= Musa Chaghatay uulu =

Twentieth-century Kyrgyz poet

Musa Chaghatay uulu was an early-twentieth century Kyrgyz poet. Though little is known about his life, his work, surviving in Soviet era manuscripts and post-Soviet editions, illuminates pre-Soviet Kyrgyz society.

One manuscript, in Arabic script, titled the 'Shabdan Baatır Codex' by its recent editor Daniel Prior, contains poems relating to the Sarbagis chieftain Sabdan Jantay. The volume 'went unnoticed in the literature' until a published Cyrillic transliteration appeared in 2002, and, later, into Latin (with English translation).

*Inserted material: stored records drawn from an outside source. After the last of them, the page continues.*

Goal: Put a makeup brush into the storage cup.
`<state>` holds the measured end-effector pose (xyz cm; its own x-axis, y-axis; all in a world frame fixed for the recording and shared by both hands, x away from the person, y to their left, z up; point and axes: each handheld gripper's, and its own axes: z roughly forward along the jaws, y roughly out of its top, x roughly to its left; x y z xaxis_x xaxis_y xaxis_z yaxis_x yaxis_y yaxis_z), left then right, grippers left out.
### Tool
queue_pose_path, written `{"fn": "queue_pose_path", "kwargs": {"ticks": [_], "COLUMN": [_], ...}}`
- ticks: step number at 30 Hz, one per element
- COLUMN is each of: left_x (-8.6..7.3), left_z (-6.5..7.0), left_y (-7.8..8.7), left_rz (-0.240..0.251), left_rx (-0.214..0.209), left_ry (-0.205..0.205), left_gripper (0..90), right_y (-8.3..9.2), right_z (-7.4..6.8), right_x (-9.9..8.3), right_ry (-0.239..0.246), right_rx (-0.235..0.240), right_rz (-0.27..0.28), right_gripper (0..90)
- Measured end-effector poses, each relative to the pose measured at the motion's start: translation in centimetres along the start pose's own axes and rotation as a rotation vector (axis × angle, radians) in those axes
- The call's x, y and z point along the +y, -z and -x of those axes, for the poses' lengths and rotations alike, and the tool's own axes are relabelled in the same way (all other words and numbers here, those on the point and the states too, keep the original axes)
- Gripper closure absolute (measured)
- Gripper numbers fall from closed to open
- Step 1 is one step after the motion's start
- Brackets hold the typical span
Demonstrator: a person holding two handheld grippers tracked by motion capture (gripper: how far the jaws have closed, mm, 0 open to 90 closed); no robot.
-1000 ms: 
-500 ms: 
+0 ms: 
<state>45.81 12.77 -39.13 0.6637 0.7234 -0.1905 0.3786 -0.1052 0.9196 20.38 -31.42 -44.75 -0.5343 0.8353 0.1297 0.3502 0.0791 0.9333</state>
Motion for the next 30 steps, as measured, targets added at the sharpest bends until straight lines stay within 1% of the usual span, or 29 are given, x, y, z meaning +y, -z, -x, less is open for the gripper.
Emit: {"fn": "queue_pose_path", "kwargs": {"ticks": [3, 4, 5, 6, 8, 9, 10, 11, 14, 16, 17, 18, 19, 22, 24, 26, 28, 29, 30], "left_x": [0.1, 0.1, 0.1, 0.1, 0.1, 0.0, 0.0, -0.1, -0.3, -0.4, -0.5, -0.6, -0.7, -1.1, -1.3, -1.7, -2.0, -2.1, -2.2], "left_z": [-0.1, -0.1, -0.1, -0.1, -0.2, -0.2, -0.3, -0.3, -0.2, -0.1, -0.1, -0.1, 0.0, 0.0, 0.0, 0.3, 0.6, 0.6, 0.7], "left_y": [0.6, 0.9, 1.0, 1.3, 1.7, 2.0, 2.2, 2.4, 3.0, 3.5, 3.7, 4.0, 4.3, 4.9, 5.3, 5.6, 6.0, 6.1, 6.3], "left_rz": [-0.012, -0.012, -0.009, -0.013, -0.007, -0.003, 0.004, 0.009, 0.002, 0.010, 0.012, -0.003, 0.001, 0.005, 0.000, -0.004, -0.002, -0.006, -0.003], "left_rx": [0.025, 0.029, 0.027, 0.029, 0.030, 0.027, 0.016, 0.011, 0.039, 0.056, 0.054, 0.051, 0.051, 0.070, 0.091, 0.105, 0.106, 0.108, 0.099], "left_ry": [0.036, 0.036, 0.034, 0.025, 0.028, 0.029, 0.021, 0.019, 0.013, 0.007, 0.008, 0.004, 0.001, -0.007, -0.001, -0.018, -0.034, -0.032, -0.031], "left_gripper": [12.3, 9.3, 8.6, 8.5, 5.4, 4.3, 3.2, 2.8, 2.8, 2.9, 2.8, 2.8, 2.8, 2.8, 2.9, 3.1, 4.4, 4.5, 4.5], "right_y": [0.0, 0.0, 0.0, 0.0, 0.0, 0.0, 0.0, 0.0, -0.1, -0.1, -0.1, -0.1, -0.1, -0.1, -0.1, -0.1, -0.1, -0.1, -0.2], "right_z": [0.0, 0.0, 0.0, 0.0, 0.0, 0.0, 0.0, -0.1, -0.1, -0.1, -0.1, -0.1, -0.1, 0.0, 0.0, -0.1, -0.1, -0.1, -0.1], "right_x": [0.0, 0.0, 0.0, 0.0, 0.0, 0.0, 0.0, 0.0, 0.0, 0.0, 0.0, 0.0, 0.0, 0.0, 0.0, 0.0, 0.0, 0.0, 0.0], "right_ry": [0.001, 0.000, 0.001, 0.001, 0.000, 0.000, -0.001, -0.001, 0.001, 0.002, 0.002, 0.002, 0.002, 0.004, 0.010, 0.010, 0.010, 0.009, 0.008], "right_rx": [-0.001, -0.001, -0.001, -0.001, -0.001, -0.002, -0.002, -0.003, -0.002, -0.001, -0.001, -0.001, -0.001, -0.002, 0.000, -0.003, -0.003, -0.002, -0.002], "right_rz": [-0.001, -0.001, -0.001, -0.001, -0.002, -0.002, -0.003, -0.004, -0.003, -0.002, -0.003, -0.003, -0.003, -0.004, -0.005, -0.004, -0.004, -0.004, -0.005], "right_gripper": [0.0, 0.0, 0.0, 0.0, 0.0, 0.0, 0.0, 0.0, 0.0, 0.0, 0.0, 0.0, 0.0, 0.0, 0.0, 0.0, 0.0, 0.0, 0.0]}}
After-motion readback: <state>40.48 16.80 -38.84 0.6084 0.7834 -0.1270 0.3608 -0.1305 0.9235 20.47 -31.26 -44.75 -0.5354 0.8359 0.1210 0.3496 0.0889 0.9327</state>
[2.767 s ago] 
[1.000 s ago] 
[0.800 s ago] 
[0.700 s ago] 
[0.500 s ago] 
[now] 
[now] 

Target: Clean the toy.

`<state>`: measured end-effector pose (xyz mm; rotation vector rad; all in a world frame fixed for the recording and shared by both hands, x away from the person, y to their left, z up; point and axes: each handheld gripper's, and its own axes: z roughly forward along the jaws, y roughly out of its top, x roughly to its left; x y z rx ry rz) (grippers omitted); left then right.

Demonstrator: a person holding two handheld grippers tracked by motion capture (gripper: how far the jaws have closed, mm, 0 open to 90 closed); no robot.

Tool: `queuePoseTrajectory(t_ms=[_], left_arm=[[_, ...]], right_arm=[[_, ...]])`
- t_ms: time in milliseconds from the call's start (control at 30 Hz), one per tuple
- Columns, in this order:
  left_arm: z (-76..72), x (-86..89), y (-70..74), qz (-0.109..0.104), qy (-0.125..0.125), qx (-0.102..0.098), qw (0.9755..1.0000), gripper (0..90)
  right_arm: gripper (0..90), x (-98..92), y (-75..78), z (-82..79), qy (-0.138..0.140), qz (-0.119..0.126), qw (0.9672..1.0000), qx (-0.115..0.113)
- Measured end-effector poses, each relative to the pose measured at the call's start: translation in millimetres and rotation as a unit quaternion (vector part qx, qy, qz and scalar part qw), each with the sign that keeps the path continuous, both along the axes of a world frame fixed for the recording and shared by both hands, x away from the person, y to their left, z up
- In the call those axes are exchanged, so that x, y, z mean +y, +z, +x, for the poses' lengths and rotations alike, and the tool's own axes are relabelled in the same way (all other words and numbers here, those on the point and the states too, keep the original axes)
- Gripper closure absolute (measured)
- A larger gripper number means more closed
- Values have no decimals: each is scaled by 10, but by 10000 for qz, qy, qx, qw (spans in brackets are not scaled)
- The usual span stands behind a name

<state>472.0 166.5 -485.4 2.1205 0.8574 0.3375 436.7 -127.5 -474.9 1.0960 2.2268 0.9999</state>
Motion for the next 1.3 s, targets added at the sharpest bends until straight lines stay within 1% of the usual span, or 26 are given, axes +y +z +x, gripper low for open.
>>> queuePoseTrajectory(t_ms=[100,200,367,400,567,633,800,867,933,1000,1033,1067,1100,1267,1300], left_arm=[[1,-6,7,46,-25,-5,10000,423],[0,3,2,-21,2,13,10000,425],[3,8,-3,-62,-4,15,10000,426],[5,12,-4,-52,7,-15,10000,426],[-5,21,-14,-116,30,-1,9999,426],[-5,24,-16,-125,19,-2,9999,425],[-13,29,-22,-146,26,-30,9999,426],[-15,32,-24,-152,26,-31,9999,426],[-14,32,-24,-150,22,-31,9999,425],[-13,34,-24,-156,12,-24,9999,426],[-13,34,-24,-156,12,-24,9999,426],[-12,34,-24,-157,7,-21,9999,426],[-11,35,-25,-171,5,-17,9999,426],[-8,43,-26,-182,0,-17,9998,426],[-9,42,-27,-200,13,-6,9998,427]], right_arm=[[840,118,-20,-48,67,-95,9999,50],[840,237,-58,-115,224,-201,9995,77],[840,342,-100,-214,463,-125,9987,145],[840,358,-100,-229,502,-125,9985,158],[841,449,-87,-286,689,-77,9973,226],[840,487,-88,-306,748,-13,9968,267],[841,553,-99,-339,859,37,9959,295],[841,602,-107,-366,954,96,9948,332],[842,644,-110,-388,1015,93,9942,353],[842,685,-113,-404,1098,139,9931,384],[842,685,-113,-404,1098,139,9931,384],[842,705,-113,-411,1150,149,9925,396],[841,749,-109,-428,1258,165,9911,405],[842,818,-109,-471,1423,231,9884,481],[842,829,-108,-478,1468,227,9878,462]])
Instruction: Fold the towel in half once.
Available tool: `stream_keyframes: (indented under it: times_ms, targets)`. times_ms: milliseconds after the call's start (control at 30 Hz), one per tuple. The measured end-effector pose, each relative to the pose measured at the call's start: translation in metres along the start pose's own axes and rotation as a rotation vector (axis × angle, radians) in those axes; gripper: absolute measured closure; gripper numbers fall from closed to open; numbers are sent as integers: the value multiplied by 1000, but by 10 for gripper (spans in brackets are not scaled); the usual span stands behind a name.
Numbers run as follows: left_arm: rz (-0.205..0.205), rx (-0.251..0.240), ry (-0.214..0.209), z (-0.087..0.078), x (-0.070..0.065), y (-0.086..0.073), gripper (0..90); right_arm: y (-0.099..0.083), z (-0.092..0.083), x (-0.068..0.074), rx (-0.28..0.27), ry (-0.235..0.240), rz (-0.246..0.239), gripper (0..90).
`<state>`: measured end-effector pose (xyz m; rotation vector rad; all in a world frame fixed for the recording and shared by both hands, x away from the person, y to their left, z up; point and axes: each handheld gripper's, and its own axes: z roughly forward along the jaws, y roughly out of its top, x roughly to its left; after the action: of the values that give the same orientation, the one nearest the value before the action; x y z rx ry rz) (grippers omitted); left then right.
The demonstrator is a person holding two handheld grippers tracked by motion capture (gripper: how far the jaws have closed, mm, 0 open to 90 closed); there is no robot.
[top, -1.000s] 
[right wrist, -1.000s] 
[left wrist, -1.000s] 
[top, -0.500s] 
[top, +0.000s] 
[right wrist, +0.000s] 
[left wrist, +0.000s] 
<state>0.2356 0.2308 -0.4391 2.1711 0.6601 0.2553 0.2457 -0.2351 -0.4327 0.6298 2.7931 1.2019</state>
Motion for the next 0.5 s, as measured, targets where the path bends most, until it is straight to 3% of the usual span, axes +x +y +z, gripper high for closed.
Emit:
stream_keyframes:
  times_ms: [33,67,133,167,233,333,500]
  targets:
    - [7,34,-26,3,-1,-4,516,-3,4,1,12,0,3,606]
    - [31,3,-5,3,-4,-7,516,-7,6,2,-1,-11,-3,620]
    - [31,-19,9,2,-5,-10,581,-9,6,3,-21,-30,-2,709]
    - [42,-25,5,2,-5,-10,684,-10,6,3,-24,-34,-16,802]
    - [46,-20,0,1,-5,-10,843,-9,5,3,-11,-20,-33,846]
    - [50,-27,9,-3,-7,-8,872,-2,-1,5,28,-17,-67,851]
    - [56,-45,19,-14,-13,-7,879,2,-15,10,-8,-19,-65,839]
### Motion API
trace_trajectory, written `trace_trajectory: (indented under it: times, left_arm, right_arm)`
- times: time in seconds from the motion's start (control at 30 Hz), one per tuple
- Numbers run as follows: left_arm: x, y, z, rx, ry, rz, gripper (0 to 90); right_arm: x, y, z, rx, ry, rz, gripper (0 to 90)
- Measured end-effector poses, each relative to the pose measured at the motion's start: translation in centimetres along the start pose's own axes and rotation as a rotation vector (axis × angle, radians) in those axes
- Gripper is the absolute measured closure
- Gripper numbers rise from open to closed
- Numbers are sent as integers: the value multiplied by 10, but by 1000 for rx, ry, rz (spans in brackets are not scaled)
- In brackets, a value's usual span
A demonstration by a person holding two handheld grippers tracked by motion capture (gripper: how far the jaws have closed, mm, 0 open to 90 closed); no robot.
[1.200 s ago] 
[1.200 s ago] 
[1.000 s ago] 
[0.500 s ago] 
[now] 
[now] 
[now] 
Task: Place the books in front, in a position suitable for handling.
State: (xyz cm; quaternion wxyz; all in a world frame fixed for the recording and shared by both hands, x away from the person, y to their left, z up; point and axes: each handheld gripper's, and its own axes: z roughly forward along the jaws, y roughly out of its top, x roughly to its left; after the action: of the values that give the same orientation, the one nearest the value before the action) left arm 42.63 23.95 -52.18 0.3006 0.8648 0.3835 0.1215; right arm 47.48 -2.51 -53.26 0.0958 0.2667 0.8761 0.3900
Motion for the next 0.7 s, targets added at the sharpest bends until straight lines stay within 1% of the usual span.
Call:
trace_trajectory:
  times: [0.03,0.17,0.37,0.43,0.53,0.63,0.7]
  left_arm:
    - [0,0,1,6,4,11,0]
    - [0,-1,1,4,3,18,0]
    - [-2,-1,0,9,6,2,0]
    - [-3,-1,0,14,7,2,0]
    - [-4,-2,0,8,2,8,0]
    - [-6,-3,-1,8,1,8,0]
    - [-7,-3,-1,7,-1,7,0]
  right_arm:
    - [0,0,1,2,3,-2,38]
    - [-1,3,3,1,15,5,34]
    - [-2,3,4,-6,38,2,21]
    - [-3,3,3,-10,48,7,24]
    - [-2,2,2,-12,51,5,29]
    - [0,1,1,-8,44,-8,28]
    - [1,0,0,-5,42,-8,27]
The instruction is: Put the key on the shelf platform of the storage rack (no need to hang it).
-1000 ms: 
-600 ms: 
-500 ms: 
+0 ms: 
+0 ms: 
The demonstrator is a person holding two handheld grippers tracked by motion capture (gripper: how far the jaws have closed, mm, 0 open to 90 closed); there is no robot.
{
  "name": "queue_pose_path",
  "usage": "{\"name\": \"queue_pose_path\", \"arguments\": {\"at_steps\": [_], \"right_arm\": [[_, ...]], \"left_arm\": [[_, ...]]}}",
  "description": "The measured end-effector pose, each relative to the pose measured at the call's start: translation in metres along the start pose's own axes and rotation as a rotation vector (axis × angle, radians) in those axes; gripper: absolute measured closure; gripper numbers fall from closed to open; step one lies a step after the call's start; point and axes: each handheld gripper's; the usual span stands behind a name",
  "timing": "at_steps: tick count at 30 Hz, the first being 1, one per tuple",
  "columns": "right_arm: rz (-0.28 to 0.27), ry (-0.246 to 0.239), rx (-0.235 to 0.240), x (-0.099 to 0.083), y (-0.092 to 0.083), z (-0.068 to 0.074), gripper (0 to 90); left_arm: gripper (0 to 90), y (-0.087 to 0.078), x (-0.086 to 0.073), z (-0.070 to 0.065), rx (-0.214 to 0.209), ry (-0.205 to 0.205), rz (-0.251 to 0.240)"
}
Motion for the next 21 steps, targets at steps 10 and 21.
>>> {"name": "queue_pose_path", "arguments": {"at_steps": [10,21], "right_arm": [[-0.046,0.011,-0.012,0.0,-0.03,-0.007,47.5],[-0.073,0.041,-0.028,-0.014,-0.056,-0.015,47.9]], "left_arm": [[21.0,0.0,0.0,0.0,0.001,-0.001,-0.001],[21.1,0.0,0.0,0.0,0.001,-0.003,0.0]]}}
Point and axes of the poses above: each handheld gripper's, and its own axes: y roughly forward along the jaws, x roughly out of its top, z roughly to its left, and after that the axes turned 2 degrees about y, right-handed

Another manuscript contains a poem in Arabic script titled 'Qırghın' ('Slaughter') concerned with the events of 1916. The poem has been described as

a remarkable account of the revolt from the Kyrgyz perspective, testifying to the damaging effects of wartime requisitions and the fear produced by the conscription decree, and with detailed descriptions of events – such as the capture of a load of Russian rifles in the Boom gorge – which were turning points of the rebellion

The poem survives in a manuscript copied by the Bashkir folklorist Kayum Miftakov in 1928. Though the poem also exists in typescript (with seemingly ideological emendations), it was not published until after the collapse of the Soviet Union. The poem was included in a post-Soviet compilation of poetry connected to the revolt, and re-edited, and translated into English, in a volume concerned with the Central Asian Revolt.